Activity:
Every line below containing the word "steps" should be found and copied.

Supplied data:
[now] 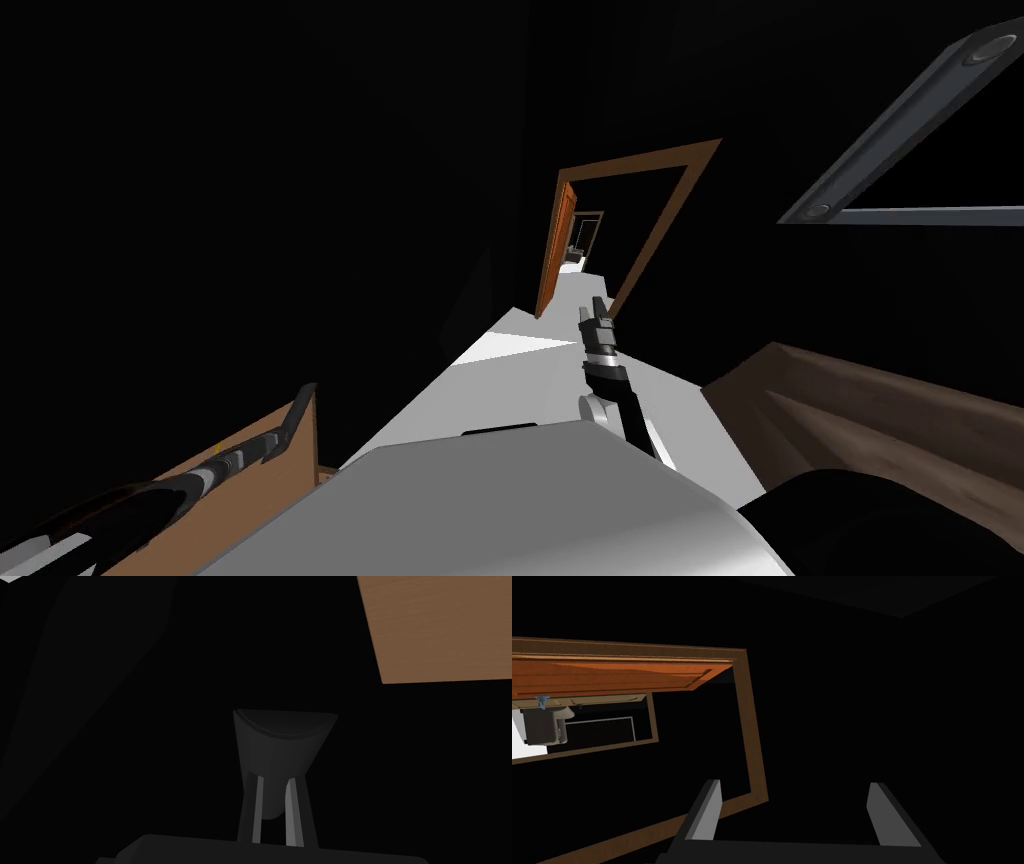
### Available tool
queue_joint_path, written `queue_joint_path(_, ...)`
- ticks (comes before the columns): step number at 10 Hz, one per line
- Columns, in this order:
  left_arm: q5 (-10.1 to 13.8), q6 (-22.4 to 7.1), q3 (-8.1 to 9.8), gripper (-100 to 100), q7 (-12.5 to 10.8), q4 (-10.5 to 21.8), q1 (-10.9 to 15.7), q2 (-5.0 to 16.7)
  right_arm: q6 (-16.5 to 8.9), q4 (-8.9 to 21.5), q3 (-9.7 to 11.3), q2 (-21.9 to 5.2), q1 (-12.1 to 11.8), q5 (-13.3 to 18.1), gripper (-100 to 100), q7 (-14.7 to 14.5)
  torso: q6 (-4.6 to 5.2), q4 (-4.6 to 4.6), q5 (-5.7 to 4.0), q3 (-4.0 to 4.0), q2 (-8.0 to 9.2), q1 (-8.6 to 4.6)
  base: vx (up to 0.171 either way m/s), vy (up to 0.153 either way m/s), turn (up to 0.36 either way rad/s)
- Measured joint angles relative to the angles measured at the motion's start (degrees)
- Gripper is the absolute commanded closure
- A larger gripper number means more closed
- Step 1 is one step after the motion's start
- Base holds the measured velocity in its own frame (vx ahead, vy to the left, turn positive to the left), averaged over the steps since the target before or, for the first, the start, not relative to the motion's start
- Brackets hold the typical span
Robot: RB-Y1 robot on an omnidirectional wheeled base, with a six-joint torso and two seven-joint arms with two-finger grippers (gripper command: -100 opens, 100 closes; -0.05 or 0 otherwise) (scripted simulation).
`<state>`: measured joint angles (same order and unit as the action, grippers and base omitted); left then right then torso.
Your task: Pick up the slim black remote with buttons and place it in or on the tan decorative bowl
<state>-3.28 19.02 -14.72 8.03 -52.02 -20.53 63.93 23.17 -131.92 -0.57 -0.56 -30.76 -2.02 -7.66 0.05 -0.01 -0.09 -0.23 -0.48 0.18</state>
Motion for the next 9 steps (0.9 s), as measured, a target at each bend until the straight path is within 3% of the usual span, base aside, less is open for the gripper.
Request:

Response to the task:
- Base holds the measured velocity in its own frame (vx ahead, vy to the left, turn positive to the left), averaged over the steps since the target before or, for the first, the start, not relative to the motion's start
Motion for the next 9 steps (0.9 s), as measured, a target at each bend until the straight path is within 3% of the usual span, base aside, less is open for the gripper.

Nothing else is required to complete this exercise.